Testimonianze di coraggio: Gioacchino Crisafulli, l'impegno antimafia senza scadenza

Gioacchino Crisafulli
27 Aprile 2018
Ultimo aggiornamento
Sabato 27 Aprile 2019, ore 09:38
Appuntato dei Carabinieri, fu ucciso il 27 aprile 1983 a Palermo per aver bloccato un ingente traffico di denaro della mafia. Anche se in pensione da anni non aveva rinunciato al suo impegno contro le cosche

Il 27 aprile 1983 Gioacchino Crisafulli, appuntato dei Carabinieri in pensione, venne ucciso a Palermo in un agguato. Il militare dell'Arma aveva intercettato qualche giorno prima un carico di casseforti contenenti ingenti somme di denaro proventi dal commercio di stupefacenti. Insospettito per le manovre di un camion guidato da un "picciotto" nei pressi della sua abitazione, chiese spiegazioni, bloccando  e sequestrando il carico. I mafiosi, infastiditi dall’azione, lo uccisero qualche giorno dopo.

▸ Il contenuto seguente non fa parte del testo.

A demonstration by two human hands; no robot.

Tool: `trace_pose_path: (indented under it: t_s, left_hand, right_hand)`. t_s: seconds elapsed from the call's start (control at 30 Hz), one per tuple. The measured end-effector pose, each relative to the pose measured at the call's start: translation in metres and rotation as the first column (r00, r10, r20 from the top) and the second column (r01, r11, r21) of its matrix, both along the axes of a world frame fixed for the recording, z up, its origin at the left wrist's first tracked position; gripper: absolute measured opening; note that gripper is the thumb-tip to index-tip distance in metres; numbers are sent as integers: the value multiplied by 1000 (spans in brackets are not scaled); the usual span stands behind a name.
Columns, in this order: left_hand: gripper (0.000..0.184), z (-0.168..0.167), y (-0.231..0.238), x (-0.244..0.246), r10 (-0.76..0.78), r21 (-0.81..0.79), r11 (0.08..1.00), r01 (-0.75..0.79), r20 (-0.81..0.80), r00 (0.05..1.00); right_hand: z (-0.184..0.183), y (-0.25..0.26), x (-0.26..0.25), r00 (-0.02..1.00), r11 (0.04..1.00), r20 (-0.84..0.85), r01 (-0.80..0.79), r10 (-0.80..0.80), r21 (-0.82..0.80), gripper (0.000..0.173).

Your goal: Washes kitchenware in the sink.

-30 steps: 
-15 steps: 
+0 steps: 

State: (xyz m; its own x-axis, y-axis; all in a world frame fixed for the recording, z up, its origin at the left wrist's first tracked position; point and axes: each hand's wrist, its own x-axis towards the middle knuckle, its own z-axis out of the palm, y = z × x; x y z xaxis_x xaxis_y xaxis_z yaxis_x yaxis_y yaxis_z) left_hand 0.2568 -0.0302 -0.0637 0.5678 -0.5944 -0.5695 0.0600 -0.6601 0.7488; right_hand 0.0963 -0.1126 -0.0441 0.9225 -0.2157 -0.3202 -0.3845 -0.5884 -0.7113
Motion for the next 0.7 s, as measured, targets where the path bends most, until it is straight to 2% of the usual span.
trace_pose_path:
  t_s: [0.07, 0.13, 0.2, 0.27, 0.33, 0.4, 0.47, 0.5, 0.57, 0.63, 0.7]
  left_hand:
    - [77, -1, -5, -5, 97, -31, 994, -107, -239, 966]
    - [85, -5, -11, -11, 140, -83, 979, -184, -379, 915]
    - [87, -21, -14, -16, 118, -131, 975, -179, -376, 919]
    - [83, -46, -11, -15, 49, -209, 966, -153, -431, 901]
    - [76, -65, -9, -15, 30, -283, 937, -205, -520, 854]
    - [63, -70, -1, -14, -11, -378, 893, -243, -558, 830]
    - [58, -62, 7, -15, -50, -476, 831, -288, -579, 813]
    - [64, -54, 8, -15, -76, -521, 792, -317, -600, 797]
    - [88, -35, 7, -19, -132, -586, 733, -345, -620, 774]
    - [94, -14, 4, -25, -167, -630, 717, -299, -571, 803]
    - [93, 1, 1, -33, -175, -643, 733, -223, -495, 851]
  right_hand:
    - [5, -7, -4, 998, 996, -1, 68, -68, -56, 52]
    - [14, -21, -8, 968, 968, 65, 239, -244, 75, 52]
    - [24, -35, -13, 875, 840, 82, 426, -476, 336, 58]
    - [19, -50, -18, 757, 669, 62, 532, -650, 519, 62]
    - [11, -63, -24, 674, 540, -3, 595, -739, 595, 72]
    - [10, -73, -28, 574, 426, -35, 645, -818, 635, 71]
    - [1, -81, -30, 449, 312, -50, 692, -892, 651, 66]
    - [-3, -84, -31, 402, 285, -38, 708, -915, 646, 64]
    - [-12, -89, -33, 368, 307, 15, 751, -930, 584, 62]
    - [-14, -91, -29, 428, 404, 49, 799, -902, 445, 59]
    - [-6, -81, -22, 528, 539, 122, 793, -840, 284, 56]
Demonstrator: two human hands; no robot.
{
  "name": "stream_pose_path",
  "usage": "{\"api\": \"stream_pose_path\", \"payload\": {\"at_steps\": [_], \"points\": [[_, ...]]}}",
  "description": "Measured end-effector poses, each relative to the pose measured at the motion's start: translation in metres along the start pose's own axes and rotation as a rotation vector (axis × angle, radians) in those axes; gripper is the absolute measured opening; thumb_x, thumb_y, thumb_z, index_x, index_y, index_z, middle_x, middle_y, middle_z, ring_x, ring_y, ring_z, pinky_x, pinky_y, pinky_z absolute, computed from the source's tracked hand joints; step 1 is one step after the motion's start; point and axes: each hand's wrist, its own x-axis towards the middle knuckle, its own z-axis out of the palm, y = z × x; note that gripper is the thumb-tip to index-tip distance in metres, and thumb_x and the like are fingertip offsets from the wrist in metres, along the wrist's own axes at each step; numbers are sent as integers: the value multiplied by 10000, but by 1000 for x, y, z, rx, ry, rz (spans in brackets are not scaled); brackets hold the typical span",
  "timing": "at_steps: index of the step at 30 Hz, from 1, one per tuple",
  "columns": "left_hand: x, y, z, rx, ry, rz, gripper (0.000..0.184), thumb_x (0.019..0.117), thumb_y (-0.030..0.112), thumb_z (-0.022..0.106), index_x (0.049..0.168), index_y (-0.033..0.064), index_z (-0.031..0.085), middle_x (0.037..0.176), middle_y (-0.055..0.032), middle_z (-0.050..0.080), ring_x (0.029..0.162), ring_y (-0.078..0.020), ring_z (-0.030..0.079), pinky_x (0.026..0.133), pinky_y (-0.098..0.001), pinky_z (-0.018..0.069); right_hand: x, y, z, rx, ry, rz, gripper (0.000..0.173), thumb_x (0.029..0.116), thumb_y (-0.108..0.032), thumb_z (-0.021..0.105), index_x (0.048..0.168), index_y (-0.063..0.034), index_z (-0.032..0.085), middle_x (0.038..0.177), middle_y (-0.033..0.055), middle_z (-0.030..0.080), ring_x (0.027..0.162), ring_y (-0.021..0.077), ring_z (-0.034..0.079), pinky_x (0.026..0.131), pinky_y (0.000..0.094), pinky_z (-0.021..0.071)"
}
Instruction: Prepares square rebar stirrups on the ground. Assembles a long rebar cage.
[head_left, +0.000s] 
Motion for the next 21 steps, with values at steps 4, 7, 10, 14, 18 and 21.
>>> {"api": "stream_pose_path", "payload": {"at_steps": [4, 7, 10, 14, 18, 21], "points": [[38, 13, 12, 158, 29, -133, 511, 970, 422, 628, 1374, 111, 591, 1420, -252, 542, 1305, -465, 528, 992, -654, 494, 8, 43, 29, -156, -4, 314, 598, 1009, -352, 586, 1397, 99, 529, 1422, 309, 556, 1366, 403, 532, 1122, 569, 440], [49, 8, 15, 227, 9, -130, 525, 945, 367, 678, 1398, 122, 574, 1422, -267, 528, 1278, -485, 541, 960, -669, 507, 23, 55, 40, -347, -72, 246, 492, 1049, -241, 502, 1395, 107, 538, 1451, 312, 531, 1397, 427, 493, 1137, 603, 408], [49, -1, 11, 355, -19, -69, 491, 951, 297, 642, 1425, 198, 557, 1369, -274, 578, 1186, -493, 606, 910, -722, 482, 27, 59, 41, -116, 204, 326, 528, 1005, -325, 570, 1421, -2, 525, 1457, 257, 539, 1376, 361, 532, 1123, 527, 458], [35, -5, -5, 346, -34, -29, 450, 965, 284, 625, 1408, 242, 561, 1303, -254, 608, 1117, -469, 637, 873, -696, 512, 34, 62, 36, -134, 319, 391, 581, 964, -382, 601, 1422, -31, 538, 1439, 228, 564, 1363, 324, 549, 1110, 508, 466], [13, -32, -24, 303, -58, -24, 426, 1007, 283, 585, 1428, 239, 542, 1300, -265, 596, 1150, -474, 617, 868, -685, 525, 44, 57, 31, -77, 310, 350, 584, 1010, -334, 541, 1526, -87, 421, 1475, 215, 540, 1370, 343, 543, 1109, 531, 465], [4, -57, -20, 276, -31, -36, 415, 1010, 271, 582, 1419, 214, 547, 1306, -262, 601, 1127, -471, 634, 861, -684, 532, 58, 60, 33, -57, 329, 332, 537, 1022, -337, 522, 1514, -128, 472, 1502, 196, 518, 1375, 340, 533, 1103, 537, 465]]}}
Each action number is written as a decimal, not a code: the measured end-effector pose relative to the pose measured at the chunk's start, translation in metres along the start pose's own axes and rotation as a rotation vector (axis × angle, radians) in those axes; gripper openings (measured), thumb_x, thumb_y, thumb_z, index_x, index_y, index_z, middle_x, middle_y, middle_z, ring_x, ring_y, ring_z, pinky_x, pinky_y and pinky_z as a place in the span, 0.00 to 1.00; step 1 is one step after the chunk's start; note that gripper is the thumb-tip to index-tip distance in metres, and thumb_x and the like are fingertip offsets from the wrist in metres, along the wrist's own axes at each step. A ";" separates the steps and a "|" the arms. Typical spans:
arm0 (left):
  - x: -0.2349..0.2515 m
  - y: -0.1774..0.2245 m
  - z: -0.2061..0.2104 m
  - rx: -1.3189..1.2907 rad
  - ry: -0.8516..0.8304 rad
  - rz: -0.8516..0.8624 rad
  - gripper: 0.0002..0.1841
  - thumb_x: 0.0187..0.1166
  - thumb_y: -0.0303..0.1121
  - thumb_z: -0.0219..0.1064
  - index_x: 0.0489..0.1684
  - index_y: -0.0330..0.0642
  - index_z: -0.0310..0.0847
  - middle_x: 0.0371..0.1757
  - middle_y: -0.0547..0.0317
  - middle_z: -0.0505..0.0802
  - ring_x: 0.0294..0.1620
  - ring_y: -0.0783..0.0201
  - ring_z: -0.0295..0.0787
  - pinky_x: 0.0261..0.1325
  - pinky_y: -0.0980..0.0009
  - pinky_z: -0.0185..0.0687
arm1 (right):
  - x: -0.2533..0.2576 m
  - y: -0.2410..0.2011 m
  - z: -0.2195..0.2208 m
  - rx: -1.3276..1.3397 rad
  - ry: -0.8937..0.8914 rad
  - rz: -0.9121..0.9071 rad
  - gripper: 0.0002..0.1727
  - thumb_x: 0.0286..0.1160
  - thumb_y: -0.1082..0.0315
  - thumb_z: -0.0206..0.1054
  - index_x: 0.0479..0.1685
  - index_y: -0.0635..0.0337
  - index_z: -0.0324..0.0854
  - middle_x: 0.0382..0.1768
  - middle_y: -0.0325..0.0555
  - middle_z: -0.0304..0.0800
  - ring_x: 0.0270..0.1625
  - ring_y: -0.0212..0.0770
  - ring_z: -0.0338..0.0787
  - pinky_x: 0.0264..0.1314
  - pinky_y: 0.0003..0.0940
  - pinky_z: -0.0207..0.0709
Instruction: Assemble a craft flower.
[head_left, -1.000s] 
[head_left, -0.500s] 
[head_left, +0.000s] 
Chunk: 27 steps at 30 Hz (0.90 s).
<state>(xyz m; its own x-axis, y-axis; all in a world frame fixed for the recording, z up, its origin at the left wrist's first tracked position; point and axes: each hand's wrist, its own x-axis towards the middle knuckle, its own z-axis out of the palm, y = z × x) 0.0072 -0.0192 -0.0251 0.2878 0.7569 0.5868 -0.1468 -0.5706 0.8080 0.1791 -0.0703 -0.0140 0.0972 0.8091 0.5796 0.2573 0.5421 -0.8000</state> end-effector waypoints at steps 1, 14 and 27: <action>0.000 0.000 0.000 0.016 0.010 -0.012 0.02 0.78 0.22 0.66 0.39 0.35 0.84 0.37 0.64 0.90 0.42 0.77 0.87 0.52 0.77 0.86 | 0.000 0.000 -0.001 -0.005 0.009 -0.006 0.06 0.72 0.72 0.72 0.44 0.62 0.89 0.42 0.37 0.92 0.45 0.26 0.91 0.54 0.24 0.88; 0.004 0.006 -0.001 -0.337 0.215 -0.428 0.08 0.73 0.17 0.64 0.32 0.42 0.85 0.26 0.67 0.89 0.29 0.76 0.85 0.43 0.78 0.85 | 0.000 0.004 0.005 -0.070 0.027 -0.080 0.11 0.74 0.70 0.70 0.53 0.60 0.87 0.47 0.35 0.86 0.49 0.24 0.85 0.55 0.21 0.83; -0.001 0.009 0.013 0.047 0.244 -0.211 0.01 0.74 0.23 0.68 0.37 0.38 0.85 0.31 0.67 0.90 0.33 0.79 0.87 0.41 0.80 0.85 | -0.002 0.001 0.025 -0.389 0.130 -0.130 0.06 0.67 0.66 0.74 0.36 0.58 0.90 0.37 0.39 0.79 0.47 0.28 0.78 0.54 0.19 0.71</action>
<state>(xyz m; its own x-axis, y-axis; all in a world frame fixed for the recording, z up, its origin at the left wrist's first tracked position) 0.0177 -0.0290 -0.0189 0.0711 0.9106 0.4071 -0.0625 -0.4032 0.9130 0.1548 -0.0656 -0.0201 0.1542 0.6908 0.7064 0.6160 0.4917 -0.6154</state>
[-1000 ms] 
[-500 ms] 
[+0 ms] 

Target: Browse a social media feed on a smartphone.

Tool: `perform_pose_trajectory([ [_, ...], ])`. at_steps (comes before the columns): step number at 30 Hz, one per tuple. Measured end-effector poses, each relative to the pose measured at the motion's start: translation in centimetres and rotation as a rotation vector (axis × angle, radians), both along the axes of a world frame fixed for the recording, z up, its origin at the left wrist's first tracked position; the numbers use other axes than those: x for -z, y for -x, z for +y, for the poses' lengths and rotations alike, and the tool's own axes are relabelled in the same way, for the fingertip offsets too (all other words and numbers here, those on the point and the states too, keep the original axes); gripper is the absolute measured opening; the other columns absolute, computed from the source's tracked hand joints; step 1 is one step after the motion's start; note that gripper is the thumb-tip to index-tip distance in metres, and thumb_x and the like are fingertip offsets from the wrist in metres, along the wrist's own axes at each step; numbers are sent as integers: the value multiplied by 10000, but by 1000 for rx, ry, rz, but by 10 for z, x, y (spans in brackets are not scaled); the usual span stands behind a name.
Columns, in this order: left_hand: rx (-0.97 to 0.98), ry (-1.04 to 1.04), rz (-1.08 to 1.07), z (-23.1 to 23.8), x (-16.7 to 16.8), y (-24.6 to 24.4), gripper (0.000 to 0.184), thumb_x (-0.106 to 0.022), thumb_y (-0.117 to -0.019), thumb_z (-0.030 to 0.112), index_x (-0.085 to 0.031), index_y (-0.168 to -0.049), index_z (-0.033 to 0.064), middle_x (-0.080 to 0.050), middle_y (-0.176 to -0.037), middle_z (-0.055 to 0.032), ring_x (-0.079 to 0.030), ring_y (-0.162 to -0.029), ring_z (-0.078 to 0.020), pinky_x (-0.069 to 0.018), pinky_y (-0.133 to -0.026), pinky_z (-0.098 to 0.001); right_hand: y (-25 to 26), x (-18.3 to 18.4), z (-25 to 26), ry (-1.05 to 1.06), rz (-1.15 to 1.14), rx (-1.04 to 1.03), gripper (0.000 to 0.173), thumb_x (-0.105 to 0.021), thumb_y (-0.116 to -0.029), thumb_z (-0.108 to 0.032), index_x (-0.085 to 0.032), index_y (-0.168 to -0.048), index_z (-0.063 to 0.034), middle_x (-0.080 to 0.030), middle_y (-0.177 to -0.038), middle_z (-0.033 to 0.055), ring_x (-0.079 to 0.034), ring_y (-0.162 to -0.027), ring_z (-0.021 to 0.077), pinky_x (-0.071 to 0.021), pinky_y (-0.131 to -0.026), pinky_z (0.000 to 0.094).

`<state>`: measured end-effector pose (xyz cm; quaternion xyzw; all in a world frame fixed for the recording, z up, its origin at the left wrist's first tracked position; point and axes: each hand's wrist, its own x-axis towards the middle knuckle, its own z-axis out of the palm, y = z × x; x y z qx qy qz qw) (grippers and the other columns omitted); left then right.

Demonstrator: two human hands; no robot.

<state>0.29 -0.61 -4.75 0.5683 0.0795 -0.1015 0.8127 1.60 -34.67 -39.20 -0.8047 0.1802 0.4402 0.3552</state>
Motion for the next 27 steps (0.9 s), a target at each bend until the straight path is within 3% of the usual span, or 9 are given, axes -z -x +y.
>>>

Crisafulli, in pensione dal 19 gennaio 1977, aveva maturato quasi 45 anni di anzianità tra quelli di servizio e le campagne di guerra. Dopo il collocamento a riposo si impegnò, così come successivamente il figlio Carmelo, maresciallo dei Carabinieri ora in pensione, nel contrasto dell'egemonia mafiosa dei terribili anni ‘80, anni in cui la mafia corleonese spadroneggiava.
Per il suo delitto è stato condannato all'ergastolo Gioacchino Cillari, con sentenza del Tribunale di Palermo del 16 novembre 2001, confermata da sentenza della Corte di Appello di Palermo. E’ stato, quindi, accertato che Cillari eseguì materialmente l’omicidio deciso all’interno di Cosa Nostra ed attuato per volere dei “Capi mandamento” Pippo Calò e Matteo Motisi, anch’essi condannati all’ergastolo.

Il 5 giugno 2017 il Presidente della Repubblica Sergio Mattarella gli ha conferito la Medaglia d’Oro al Merito Civile “alla memoria”. E’ stato riconosciuto vittima innocente della mafia, con decreto del ministero dell’Interno. Lo Stato ha onorato il sacrificio della vittima, con il riconoscimento concesso a favore dei suoi familiari, costituitisi parte civile nel processo, dal Comitato di solidarietà per le vittime dei reati di tipo mafioso di cui alla legge n. 512/99.